The title is mostly to get you're attention, you know I like A/B
testing. With that being said:
For a quarter and a bit we've been running A/B tests. Doing so has
been intensely time-consuming for both engineering and analysis, and
at times it's felt like we're pushing changes out just to test them,
rather than because we have reason to believe there will be dramatic
improvements.
These tests have produced, at best, mixed results. Many of the tests
have not shown a substantial improvement in the metric we have been
testing - the zero results rate. Those that have have not been
deployed further because we cannot, from the ZRR alone, test the
_utility_ of produced results: for that we need to A/B test against
clickthroughs, or a satisfaction metric.
So where do we go from here?
In my mind, the ideal is that we stop A/B testing against the zero results rate.

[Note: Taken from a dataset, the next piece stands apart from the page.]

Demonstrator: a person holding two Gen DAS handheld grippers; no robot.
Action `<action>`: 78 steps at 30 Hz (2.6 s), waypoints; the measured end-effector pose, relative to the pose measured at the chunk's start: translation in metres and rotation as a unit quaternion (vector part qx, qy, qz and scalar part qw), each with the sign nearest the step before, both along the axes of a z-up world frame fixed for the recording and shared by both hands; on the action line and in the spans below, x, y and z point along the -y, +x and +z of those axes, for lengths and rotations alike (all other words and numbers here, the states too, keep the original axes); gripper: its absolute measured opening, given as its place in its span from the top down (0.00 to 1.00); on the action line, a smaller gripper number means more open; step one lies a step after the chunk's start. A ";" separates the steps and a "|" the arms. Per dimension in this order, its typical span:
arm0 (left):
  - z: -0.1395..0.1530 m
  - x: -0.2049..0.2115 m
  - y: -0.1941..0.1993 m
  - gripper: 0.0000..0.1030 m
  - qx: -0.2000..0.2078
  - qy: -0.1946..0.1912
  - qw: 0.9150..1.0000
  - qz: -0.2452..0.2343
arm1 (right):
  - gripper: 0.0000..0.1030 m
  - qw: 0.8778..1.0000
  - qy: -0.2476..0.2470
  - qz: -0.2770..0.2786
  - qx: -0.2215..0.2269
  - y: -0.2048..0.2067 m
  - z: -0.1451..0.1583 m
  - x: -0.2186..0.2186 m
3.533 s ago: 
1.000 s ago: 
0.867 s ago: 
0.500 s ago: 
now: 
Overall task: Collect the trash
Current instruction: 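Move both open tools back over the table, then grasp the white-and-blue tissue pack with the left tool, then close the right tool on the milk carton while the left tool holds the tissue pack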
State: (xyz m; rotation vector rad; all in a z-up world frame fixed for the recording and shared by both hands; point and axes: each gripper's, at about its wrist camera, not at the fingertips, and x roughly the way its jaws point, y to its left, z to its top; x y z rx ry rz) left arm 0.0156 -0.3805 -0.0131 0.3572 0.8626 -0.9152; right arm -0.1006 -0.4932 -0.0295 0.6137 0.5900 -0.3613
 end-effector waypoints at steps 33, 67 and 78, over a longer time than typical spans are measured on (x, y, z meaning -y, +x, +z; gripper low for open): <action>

This doesn't mean we stop testing improvements: this means we build
the relevance lab up and out and test the zero results rate against
/that/. ZRR does not need user participation, it needs the
participation of user *queries*: with the relevance lab we can consume
user queries and test ideas against them at a fraction of the cost of
a full A/B test.
Instead, we use the A/B tests for the other component: the utility
component. If something passes the Relevance Lab ring of fire, we A/B
test it against clickthroughs: this will be rarer than "every two
weeks" and so we can afford to spend some time making sure the test is
A+ scientifically, and all our ducks are in a row.
The result will be not only better tests, but a better impact for
users, because we will actually be able to deploy the improvements we
have worked on - something that has thus far escaped us due to
attention being focused on deploying More Tests rather than completely
validating the ones we have already deployed.
Thoughts?
--
Oliver Keyes
Count Logula
Wikimedia Foundation